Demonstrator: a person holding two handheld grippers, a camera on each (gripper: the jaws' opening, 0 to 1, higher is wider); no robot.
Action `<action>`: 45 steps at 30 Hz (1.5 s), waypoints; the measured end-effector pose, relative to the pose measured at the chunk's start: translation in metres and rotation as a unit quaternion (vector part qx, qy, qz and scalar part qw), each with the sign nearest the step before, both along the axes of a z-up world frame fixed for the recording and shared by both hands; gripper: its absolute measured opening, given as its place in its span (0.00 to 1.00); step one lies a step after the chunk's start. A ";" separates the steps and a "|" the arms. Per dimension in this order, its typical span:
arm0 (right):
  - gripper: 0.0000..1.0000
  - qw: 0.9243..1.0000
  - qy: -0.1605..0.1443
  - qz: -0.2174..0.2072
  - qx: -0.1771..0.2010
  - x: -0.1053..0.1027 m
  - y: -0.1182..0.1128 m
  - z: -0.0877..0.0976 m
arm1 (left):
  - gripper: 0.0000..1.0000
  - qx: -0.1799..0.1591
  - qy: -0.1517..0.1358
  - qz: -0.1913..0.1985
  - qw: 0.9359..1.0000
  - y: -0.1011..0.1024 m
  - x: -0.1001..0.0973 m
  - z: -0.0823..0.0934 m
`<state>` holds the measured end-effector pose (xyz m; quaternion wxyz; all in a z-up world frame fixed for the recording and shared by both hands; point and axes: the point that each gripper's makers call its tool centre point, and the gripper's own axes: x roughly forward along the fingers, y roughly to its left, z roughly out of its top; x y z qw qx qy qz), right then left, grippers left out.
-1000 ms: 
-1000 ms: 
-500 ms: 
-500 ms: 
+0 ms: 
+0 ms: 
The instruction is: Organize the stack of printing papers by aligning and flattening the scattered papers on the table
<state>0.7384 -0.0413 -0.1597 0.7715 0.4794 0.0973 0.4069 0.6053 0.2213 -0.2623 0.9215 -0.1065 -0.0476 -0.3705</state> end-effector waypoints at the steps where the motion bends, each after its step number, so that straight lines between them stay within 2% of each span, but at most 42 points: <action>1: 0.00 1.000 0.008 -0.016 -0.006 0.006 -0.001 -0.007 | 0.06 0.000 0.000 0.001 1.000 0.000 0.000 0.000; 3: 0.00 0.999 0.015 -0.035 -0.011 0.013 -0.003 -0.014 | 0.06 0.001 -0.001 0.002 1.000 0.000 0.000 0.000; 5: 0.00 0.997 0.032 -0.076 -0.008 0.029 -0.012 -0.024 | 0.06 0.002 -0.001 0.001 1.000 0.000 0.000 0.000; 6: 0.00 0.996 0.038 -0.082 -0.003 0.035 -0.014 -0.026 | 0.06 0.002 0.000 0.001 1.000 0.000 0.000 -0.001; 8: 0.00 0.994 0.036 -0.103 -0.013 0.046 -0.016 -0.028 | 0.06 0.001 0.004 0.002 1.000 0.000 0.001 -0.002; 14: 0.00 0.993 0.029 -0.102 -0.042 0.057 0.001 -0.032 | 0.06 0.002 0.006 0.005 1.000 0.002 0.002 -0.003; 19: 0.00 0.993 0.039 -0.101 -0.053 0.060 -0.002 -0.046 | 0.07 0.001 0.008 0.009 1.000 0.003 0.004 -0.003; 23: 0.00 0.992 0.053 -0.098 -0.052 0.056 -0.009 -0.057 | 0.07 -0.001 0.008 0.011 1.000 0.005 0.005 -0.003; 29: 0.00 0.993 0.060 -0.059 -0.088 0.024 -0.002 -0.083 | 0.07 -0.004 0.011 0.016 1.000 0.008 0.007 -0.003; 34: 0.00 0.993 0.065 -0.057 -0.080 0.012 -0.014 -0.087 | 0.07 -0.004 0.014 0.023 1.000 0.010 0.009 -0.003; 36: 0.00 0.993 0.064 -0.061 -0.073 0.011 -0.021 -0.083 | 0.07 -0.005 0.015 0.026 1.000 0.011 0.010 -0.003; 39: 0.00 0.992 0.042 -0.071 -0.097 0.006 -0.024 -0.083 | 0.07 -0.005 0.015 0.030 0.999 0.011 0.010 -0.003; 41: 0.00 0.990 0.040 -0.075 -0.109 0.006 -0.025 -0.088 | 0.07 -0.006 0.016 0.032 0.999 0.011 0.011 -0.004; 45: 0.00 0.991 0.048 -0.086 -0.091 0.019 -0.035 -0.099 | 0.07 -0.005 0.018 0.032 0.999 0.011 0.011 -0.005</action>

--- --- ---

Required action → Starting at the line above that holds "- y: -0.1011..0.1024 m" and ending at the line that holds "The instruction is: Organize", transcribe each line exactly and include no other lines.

Response area →
  - y: -0.1011..0.1024 m
  - x: -0.1001..0.0973 m
  - z: -0.0823..0.0934 m
`<state>` holds the measured end-effector pose (xyz m; quaternion wxyz; all in a z-up world frame fixed for the recording and shared by both hands; point and axes: the point that each gripper's makers call its tool centre point, and the gripper's own axes: x roughly forward along the fingers, y roughly to its left, z roughly out of its top; x y z qw qx qy qz), right then left, grippers left out.
-1000 ms: 
-1000 ms: 
-500 ms: 
-500 ms: 
+0 ms: 
+0 ms: 
The instruction is: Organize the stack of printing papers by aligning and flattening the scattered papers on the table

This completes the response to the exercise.